На вкус оказался противным мальчишка.
Визжал, верещал, упирался, брыкался…
Язык от него весь в занозах остался.
Теперь отомстит и написает в норку.
А что с них возьмёшь? Разве хлебную корку.
У них, кроме стружек и грязных бутылок,
Нарыть-то съедобного нечего было.
Пойти, что ли, в сырную лавку в разведку?
Поставлю на стрёме сынка-малолетку.
При нашей-то жизни непросто крутиться;
Приходится нам поневоле поститься.
А дома крысяток голодных орава…
О! Что там в углу? Стоп! Похоже, отрава.
Мой нос этот запах знакомый почуял.
Нет! Сдохнуть от яда никак не хочу я.
Папаша-шарманщик и сын малолетний
Доели лепёшки кусочек последний.
Все полки пусты, не отыщешь и крошку.
Не могут себе завести даже кошку.
Очаг нарисован, и толку в нём нету.
А детки просили на ужин котлету…
Проспят до обеда, - и завтрак не нужен.
А к вечеру, может, уснут и на ужин.
Скорей бы папаша ушёл на работу.
А я – по углам, по столам – на охоту.
Ворую, таскаю, краду, ну так что же?
Я – мать-одиночка.

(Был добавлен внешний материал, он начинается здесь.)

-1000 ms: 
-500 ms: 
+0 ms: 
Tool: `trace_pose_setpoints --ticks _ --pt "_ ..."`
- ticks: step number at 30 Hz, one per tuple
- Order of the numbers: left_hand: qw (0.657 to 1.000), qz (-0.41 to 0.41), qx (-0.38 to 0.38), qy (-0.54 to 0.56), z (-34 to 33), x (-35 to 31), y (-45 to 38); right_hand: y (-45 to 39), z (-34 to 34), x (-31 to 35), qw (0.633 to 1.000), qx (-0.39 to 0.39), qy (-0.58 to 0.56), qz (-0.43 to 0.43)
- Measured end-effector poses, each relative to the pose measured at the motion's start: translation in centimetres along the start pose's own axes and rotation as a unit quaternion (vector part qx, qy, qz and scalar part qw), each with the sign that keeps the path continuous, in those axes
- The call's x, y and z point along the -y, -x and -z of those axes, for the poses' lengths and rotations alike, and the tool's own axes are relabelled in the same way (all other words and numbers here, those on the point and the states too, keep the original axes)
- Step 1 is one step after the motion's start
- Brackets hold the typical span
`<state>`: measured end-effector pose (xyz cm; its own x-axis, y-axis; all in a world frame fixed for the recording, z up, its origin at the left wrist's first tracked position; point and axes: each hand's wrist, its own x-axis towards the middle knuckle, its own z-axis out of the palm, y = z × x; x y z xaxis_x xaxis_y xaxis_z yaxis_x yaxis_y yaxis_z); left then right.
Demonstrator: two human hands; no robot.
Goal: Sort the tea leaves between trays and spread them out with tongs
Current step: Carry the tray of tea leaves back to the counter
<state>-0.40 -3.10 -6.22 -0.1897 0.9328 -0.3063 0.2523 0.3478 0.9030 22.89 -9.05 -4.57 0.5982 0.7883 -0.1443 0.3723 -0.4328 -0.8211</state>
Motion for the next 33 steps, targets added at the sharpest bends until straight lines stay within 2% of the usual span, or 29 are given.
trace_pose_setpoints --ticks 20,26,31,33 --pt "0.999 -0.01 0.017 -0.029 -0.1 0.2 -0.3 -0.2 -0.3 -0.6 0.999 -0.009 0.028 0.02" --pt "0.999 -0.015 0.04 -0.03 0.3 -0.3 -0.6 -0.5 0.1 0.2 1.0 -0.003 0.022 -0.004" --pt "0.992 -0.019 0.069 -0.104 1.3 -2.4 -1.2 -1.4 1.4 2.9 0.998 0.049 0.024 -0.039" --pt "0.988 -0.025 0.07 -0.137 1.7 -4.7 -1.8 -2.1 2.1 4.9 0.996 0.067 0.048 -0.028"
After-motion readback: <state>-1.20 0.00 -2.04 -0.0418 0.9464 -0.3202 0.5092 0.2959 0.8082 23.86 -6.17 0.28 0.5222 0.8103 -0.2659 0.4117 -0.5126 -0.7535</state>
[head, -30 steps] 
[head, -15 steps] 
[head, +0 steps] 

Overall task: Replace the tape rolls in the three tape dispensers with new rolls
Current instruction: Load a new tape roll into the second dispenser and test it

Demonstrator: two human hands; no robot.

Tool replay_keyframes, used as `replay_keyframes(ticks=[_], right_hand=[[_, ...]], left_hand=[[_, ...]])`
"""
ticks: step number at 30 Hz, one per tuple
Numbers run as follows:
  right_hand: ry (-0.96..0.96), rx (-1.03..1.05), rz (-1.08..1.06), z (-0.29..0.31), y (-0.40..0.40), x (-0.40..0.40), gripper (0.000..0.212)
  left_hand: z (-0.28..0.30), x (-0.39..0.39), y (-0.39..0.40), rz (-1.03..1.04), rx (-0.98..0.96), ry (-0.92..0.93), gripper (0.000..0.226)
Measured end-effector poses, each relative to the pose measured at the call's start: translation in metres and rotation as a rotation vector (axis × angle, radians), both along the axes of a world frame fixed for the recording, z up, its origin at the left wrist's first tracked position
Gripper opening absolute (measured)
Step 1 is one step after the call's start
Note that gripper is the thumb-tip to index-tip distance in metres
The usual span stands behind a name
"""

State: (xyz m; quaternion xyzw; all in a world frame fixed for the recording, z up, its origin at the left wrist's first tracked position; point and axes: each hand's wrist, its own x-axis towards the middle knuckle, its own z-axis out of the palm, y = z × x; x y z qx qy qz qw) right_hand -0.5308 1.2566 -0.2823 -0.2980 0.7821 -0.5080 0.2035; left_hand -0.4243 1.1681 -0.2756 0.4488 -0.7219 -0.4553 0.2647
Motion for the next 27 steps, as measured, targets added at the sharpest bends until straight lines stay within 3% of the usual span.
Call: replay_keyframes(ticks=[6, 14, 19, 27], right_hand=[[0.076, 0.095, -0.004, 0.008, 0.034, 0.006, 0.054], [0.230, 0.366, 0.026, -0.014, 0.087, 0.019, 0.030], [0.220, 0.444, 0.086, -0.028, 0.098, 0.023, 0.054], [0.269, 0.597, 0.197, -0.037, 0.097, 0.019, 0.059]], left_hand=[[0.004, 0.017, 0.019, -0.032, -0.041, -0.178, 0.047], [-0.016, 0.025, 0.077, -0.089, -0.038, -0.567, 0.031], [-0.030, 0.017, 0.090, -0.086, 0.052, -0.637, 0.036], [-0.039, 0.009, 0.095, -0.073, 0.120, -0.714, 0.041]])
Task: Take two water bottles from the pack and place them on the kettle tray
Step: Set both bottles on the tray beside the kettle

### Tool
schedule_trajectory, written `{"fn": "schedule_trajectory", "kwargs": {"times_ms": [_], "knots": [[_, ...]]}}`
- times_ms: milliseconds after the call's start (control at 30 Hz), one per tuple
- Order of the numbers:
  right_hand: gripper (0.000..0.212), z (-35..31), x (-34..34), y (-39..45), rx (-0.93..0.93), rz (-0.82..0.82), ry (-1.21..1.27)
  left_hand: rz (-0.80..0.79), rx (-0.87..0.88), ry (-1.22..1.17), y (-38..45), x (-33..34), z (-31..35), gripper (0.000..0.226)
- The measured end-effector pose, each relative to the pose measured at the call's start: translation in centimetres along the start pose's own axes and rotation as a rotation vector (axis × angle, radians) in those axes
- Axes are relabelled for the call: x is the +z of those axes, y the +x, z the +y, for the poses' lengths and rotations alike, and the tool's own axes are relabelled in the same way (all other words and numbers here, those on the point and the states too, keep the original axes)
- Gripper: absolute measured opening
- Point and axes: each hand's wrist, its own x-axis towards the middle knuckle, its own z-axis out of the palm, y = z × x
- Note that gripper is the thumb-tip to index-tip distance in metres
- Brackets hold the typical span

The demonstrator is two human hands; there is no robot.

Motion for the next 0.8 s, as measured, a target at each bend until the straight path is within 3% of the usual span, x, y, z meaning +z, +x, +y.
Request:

А кто мне поможет?!
Жила я в кладовке и горя не знала.
Там были колбасы и крупы, и сало…
Хозяева взяли кота-крысолова.
Разбойник? Убийца? Маньяк? Не то слово!
По глупости я к нему в лапы попалась…
Сбежала! Но еле живая осталась.
Теперь вот по норам с крысятами маюсь
И честной давно уже быть не пытаюсь.
Нас травят и ловят, повсюду гоняют,
Но главного ведь не поймут, не узнают.
Так я вам скажу: не от крысы беда.
Не тех бы вам надо ловить, господа!
Ведь нынче одни дураки не воруют,
А кто похитрей, понахальней – жируют.
Папаша вон честный, и что? Не крадёт.
Таких вот как раз богадельня и ждёт.
Игрой на шарманке нельзя прокормиться.
Тогда для чего к идеалам стремиться?
Да ладно, кому оно надо? Чего там…
Пойду. Мне пора возвращаться к крысятам.